### Problem to solve
The data below is to be output in full, unchanged.

☆ ☆ ☆ ☆

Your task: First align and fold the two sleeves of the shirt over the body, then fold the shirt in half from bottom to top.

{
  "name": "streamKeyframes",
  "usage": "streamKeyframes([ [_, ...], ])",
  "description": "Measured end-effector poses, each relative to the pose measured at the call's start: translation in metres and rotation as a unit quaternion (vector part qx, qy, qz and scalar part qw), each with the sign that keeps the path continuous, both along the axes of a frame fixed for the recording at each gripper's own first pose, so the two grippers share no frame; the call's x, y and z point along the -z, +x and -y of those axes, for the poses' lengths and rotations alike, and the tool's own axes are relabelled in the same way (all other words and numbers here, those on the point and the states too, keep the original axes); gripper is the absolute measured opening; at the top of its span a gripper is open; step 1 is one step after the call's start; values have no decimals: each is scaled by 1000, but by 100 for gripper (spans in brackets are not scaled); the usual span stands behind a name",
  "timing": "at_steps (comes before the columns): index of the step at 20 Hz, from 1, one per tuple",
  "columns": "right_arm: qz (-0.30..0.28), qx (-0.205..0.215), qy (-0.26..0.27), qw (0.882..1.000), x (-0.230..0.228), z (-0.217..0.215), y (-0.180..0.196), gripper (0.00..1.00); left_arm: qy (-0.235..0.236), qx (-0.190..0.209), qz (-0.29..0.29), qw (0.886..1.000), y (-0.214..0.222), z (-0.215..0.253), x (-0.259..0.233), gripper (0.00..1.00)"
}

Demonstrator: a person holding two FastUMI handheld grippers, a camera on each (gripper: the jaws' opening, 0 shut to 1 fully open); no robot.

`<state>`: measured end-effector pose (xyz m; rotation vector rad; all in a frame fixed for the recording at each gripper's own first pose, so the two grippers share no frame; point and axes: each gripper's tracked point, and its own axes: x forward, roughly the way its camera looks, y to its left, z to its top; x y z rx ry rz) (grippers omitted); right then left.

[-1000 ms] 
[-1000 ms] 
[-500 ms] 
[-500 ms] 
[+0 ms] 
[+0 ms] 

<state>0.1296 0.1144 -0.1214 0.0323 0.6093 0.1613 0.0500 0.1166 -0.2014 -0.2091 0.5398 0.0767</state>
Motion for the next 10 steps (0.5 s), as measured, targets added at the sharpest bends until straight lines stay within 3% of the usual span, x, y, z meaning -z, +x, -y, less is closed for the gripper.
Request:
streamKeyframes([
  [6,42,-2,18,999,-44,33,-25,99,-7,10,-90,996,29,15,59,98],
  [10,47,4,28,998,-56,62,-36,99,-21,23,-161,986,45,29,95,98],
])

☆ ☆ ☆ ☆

### Task output
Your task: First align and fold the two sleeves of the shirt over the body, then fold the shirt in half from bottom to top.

{
  "name": "streamKeyframes",
  "usage": "streamKeyframes([ [_, ...], ])",
  "description": "Measured end-effector poses, each relative to the pose measured at the call's start: translation in metres and rotation as a unit quaternion (vector part qx, qy, qz and scalar part qw), each with the sign that keeps the path continuous, both along the axes of a frame fixed for the recording at each gripper's own first pose, so the two grippers share no frame; the call's x, y and z point along the -z, +x and -y of those axes, for the poses' lengths and rotations alike, and the tool's own axes are relabelled in the same way (all other words and numbers here, those on the point and the states too, keep the original axes); gripper is the absolute measured opening; at the top of its span a gripper is open; step 1 is one step after the call's start; values have no decimals: each is scaled by 1000, but by 100 for gripper (spans in brackets are not scaled); the usual span stands behind a name",
  "timing": "at_steps (comes before the columns): index of the step at 20 Hz, from 1, one per tuple",
  "columns": "right_arm: qz (-0.30..0.28), qx (-0.205..0.215), qy (-0.26..0.27), qw (0.882..1.000), x (-0.230..0.228), z (-0.217..0.215), y (-0.180..0.196), gripper (0.00..1.00); left_arm: qy (-0.235..0.236), qx (-0.190..0.209), qz (-0.29..0.29), qw (0.886..1.000), y (-0.214..0.222), z (-0.215..0.253), x (-0.259..0.233), gripper (0.00..1.00)"
}

Demonstrator: a person holding two FastUMI handheld grippers, a camera on each (gripper: the jaws' opening, 0 shut to 1 fully open); no robot.

`<state>`: measured end-effector pose (xyz m; rotation vector rad; all in a frame fixed for the recording at each gripper's own first pose, so the two grippers share no frame; point and axes: each gripper's tracked point, and its own axes: x forward, roughly the way its camera looks, y to its left, z to its top; x y z rx ry rz) (grippers omitted); right then left.

[-1000 ms] 
[-1000 ms] 
[-500 ms] 
[-500 ms] 
[+0 ms] 
[+0 ms] 

<state>0.1296 0.1144 -0.1214 0.0323 0.6093 0.1613 0.0500 0.1166 -0.2014 -0.2091 0.5398 0.0767</state>
Motion for the next 10 steps (0.5 s), as measured, targets added at the sharpest bends until straight lines stay within 3% of the usual span, x, y, z meaning -z, +x, -y, less is closed for the gripper.
Request:
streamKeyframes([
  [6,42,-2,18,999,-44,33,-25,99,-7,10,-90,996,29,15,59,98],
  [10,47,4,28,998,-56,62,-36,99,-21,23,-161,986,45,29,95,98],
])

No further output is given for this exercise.